Wednesday, February 8, 2012
CITI'S BUITER: There's A 50% Chance Of A Greek Exit From The Eurozone And Here's How It Would Happen
by Simone Foxman
Citigroup economists Willem Buiter and Ebrahim Rabhari revised their predictions of a Greek exit from the eurozone—or "Grexit"—in the next 18 months up to 50 percent from 25-30 percent in November.
That's not only because Greece's failure to meet spending and austerity goals has angered the rest of the euro area and made other countries less willing to extend aid, but because the risks to the rest of the eurozone have been moderated as investors priced in this possibility.

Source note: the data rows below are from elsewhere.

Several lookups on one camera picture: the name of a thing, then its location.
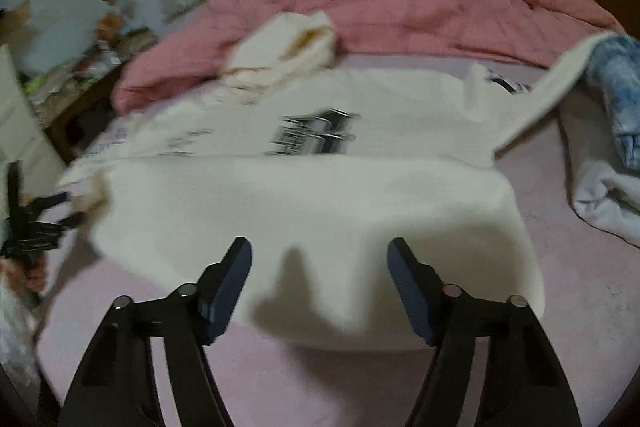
pink blanket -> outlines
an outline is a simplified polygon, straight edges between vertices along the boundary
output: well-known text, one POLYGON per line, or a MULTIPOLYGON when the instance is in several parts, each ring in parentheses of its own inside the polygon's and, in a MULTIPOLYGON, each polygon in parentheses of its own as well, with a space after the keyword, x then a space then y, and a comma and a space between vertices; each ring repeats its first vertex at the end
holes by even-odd
POLYGON ((215 76, 236 42, 276 13, 324 10, 342 51, 551 65, 588 34, 622 28, 593 0, 210 0, 198 20, 140 55, 113 92, 125 114, 215 76))

silver bolt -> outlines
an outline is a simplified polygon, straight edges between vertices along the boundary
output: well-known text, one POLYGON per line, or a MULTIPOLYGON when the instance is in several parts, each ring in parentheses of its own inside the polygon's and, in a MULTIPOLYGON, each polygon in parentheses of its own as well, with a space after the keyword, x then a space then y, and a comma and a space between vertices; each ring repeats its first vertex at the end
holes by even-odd
POLYGON ((115 298, 112 305, 117 310, 121 310, 129 306, 132 302, 133 302, 133 299, 128 295, 121 295, 120 297, 115 298))
POLYGON ((460 289, 460 286, 457 286, 455 284, 444 285, 442 291, 444 292, 444 295, 447 295, 449 297, 460 297, 462 295, 462 289, 460 289))
POLYGON ((196 293, 198 287, 193 282, 186 282, 182 286, 178 288, 178 293, 180 297, 188 297, 196 293))
POLYGON ((509 297, 509 302, 516 306, 516 308, 526 308, 529 306, 529 302, 522 295, 512 295, 509 297))

gray fabric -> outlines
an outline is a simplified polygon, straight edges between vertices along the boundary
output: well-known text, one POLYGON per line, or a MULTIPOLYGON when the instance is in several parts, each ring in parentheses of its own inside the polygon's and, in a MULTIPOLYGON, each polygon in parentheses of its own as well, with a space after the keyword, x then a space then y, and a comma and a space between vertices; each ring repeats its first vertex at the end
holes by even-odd
POLYGON ((623 166, 604 108, 583 87, 561 103, 571 168, 571 204, 597 229, 640 247, 640 177, 623 166))

bed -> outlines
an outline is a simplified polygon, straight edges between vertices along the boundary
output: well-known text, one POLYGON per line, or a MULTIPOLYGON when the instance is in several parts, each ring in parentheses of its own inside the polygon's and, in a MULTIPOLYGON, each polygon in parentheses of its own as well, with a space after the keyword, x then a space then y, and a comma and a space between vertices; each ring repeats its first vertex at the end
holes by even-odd
MULTIPOLYGON (((430 69, 463 78, 472 62, 466 58, 352 55, 340 67, 430 69)), ((481 62, 524 84, 534 84, 543 73, 526 66, 481 62)), ((565 147, 555 114, 501 153, 497 168, 514 187, 538 252, 546 286, 543 326, 572 386, 584 426, 595 427, 616 404, 640 364, 637 248, 591 228, 571 210, 565 147)), ((113 299, 122 294, 135 300, 159 298, 164 291, 100 258, 79 232, 66 238, 62 250, 50 255, 49 263, 49 309, 38 354, 62 400, 113 299)), ((154 345, 161 405, 166 424, 179 425, 159 347, 154 345)), ((481 344, 477 352, 481 359, 481 344)), ((387 427, 406 420, 431 353, 316 351, 280 343, 251 327, 232 325, 207 349, 207 356, 238 426, 387 427)))

blue denim clothing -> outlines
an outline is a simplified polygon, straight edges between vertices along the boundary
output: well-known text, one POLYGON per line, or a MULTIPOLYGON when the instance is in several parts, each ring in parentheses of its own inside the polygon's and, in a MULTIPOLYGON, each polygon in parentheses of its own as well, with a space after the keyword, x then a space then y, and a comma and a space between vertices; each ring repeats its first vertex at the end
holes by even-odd
POLYGON ((640 41, 620 35, 596 45, 584 80, 602 97, 622 163, 640 171, 640 41))

However, halting tail risk is dependent on a few criteria, the most important being swift and strong action from EU leaders:
Clearly, the Grexit scenario that we describe here is subject to major downside risk, namely that exit fear contagion following Grexit could be much stronger than anticipated, leading to a sequence of sudden stops in the external financing of periphery sovereigns, banks and other private entities.
Unless an official ECB/EFSF/ESM/IMF firewall/ big bazooka can deter or negate such a withdrawal of market funding, there could be a sequence of forced exits from the EA, reducing the euro area to a greater DM zone.
There is also some circumstantial evidence in historical bond yields and GDP growth which suggests that investors do consider Greece to be a distinct case from Portugal, Ireland, Spain, and Italy.
Still, Grexit is not Citigroup's baseline scenario—Buiter and Rabhari expect that a Greek default will indeed provoke a credit event, and that future debt restructuring will have to happen, but that it will stay in the eurozone.